Timothy J. Fagan, Daiju Kashima, Yuki Wakabayashi, Akiko Suginohara
Department of Earth Sciences, Waseda University, 1-6-1 Nishiwaseda, Shinjuku, Tokyo 169-8050
Pyroxene and feldspar compositions indicate that most clasts from the Northwest Africa 773 (NWA 773) lunar meteorite breccia crystallized from a common very low-Ti (VLT) mare basalt parental magma on the Moon. An olivine cumulate (OC), with low-Ca and high-Ca pyroxenes and plagioclase feldspar formed during early stages of crystallization, followed by pyroxene gabbro, which is characterized by zoned pyroxene (Fe# = molar Fe/(Fe+Mg) x 100 from ~35 to 90; Ti# = molar Ti/(Ti+Cr) x 100 from ~20 to 99) and feldspar (~An90-95Ab05-10 to An80-85Ab10-16).
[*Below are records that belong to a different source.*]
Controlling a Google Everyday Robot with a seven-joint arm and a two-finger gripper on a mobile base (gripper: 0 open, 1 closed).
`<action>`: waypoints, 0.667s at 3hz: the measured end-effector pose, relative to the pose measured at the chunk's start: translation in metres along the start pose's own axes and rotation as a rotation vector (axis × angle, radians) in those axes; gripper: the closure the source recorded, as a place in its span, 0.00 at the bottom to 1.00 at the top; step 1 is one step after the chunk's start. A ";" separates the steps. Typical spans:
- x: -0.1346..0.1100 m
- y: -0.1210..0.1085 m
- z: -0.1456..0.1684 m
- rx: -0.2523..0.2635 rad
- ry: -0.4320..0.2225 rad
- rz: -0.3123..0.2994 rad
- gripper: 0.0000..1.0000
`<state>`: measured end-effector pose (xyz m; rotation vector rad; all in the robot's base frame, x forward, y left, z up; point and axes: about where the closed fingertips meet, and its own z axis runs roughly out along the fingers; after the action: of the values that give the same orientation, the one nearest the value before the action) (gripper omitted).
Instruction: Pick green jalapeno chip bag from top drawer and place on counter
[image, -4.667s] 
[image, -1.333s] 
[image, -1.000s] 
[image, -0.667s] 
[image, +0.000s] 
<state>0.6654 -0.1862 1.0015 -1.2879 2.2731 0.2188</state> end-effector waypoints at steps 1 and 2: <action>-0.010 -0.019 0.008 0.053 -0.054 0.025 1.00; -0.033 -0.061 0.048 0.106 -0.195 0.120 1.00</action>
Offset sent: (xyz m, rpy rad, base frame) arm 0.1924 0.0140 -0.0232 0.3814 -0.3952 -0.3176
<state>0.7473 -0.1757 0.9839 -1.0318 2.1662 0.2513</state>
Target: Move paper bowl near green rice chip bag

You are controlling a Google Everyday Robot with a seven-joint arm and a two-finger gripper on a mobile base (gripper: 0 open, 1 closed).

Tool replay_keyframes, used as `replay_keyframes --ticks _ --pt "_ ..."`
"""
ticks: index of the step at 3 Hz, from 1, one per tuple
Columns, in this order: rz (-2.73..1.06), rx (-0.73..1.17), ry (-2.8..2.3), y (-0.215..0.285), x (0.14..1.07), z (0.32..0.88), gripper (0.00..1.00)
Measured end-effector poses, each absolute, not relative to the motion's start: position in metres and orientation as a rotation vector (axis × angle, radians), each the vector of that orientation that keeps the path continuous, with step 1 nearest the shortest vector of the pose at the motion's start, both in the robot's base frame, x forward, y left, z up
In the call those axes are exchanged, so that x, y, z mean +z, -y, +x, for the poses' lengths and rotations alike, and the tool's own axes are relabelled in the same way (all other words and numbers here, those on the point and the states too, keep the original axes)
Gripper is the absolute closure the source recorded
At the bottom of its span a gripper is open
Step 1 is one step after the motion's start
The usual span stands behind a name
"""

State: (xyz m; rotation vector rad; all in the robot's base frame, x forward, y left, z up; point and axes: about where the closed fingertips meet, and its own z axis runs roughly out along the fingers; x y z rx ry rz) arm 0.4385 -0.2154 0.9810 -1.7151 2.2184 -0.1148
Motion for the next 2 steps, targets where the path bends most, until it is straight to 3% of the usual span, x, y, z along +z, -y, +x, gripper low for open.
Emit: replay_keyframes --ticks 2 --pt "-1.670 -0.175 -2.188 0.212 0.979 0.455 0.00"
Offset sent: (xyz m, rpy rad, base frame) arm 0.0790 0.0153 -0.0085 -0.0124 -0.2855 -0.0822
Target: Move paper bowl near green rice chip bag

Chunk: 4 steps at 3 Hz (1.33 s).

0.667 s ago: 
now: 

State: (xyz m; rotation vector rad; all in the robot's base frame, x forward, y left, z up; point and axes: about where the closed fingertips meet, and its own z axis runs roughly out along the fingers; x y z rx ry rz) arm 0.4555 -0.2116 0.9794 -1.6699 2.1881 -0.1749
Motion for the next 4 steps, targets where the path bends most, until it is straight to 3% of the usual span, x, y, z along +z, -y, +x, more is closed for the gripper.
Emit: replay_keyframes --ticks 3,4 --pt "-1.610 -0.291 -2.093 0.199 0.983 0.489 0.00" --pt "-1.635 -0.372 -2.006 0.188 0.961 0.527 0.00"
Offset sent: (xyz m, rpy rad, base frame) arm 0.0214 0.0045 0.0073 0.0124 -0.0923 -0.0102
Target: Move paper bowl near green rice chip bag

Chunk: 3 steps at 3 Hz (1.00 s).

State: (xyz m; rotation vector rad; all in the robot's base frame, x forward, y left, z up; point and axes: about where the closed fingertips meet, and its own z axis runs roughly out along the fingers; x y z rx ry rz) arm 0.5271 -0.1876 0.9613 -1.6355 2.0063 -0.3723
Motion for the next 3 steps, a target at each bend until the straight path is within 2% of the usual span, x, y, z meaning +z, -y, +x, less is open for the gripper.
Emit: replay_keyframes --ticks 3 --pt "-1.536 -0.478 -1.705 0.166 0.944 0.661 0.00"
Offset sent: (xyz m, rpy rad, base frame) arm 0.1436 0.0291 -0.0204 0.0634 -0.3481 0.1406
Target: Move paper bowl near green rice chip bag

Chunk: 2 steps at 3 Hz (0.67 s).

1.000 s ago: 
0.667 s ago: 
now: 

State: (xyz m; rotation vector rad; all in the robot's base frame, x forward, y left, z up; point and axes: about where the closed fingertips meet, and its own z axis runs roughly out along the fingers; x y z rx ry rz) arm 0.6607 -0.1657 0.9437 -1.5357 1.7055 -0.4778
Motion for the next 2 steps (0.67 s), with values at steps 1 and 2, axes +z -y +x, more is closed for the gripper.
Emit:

Late stage lithologies include alkali-poor symplectite consisting of fayalite, hedenbergitic pyroxene and silica, and alkaline-phase-ferroan clasts characterized by K-rich glass and/or K,Ba-feldspar with fayalite and/or pyroxene. Igneous silica only occurs with the alkaline-phase-ferroan clasts. This sequence of clasts represents stages of magmatic evolution along a ferroan-titanian trend characterized by correlated Fe# and Ti# in pyroxene, and a wide range of increase in Fe# and Ti# prior to crystallization of igneous silica.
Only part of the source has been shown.